[Start of section]

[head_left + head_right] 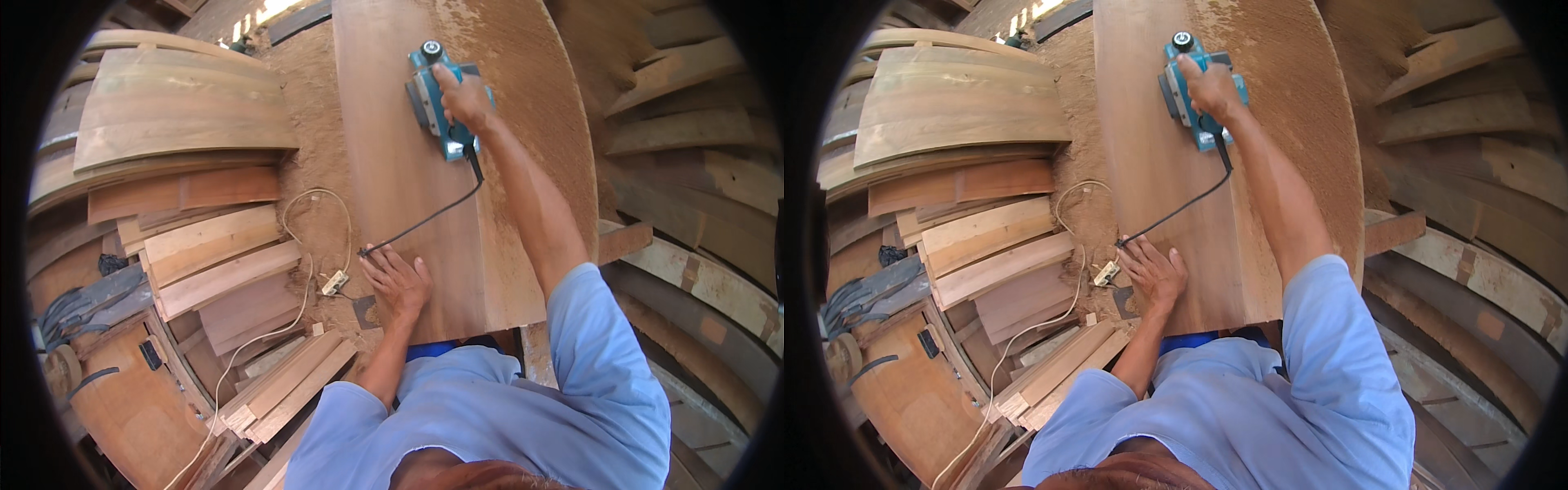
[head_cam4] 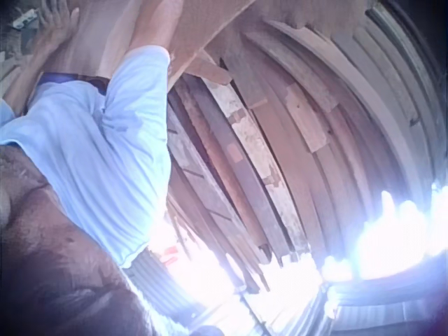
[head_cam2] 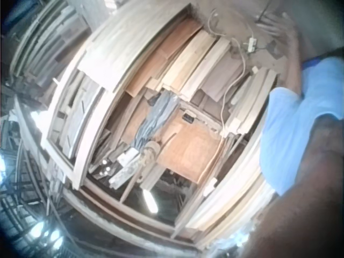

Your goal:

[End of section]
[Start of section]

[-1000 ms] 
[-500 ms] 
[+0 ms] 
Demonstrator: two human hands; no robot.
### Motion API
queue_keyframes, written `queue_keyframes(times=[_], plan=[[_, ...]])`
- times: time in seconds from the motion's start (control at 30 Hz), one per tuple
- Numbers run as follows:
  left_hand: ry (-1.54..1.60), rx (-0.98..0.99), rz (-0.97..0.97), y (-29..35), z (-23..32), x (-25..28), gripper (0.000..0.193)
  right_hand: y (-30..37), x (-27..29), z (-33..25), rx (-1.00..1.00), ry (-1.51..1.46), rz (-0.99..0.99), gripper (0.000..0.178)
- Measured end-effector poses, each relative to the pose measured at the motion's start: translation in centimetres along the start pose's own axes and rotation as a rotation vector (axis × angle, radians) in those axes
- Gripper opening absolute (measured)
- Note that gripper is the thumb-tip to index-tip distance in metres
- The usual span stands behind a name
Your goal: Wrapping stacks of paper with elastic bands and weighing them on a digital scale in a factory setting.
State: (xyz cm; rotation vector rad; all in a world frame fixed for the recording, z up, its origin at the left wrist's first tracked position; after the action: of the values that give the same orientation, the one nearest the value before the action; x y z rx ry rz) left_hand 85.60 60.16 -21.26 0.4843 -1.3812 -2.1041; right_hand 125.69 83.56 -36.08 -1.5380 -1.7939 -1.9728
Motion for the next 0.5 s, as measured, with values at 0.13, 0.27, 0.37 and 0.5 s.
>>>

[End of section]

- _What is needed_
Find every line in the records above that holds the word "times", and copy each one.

- _Output of the task_
queue_keyframes, written `queue_keyframes(times=[_], plan=[[_, ...]])`
- times: time in seconds from the motion's start (control at 30 Hz), one per tuple

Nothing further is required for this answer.